Old yellow is not a pleasant shade, and begs the question as to what the poet is implying about the state of the relationship portrayed. Is it a ‘yellowing’ relationship in that the couple have been together for a long time, or are we looking at a relationship that has lost its lustre and vitality, and is therefore on the rocks (“Can we fend off the rock arrival”)?

Underneath the romantic tableaux vivant, perhaps there lies a deeper level of anxiety that’s bubbling within.

But anyway, ‘yellow’ here is a metonym for the setting sun, because the colour yellow is a physical quality of sunshine.

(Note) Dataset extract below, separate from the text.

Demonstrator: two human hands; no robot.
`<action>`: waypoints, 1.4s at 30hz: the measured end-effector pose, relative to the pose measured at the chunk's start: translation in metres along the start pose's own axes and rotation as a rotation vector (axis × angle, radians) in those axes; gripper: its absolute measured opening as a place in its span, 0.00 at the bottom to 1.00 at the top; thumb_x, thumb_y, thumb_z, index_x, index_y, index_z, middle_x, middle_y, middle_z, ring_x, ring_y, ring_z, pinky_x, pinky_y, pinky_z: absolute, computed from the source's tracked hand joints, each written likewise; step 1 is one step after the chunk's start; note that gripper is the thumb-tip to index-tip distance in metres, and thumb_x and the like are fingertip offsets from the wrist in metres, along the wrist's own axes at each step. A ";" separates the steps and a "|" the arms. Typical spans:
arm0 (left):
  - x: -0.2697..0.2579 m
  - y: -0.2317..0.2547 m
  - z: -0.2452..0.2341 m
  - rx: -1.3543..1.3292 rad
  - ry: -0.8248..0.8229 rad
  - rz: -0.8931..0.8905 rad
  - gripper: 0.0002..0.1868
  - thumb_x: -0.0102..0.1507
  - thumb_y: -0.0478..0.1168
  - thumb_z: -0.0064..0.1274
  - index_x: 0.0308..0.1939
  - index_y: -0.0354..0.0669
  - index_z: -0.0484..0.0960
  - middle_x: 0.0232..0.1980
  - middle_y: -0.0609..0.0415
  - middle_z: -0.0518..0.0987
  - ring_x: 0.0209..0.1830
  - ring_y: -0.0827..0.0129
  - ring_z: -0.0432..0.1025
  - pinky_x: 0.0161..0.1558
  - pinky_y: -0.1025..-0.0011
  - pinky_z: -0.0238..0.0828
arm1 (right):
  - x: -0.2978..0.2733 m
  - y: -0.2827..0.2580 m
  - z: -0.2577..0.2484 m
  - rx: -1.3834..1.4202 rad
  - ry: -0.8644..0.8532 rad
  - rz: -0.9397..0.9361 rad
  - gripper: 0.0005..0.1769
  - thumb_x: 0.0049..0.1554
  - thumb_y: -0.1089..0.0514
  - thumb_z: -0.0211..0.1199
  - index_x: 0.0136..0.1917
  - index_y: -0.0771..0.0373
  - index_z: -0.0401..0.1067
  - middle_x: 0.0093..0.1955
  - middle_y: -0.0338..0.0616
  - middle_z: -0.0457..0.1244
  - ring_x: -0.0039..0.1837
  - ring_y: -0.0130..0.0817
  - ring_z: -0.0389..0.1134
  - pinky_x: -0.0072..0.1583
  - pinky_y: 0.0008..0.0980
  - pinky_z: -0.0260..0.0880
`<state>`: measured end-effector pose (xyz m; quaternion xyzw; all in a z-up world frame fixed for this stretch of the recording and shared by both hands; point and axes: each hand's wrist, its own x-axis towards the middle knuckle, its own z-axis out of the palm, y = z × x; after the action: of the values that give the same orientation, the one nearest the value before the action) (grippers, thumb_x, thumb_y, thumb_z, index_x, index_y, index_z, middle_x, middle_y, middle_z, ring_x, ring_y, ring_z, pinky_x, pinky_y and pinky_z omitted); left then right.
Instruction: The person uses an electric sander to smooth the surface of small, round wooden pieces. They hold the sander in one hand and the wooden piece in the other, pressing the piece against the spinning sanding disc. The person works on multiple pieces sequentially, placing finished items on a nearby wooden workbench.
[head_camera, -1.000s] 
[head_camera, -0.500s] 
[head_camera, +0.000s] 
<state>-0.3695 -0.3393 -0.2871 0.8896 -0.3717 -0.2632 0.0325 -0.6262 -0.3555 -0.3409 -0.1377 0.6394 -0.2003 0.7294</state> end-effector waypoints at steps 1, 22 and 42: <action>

Synecdoche in ‘In an Artist’s Studio’, Christina Rossetti

One face looks out from all his canvases,
One selfsame figure sits or walks or leans:
We found her hidden just behind those screens,
That mirror gave back all her loveliness.
A queen in opal or in ruby dress,
A nameless girl in freshest summer-greens,
A saint, an angel – every canvas means
The same one meaning, neither more or less.
He feeds upon her face by day and night,
And she with true kind eyes looks back him,…”

We’ve probably heard of the saying, ‘She’s just a pretty face’. In Rossetti’s poem ‘In an Artist’s Studio’, the artist’s rendering of a woman, beautiful as it may be, is semantically ‘reduced’ into separate body parts (“one face”, “one selfsame figure”, “he feeds upon her face”) and alluded to in archetypal generalities (“a queen”, “a nameless girl”, “a saint”, “an angel”).

The use of a ‘face’ or a ‘figure’ as substitute for the girl’s entirety is clearly an example of synecdoche, because both the face and the figure are but physical parts of the girl. As for whether we’re looking at a case of female objectification by the ‘male gaze’ is, depending on which interpretative school you subscribe to, a moot point (although I feel the implication to be quite firmly in the affirmative).

Regardless, the point is: face / figure are synecdoches for the girl entire.

A final note on grammar…

By the way, don’t forget: the singular form for metonymy is a metonym (not “a metonymy”), but the singular form for synecdoche is the same as its general term – a synecdoche.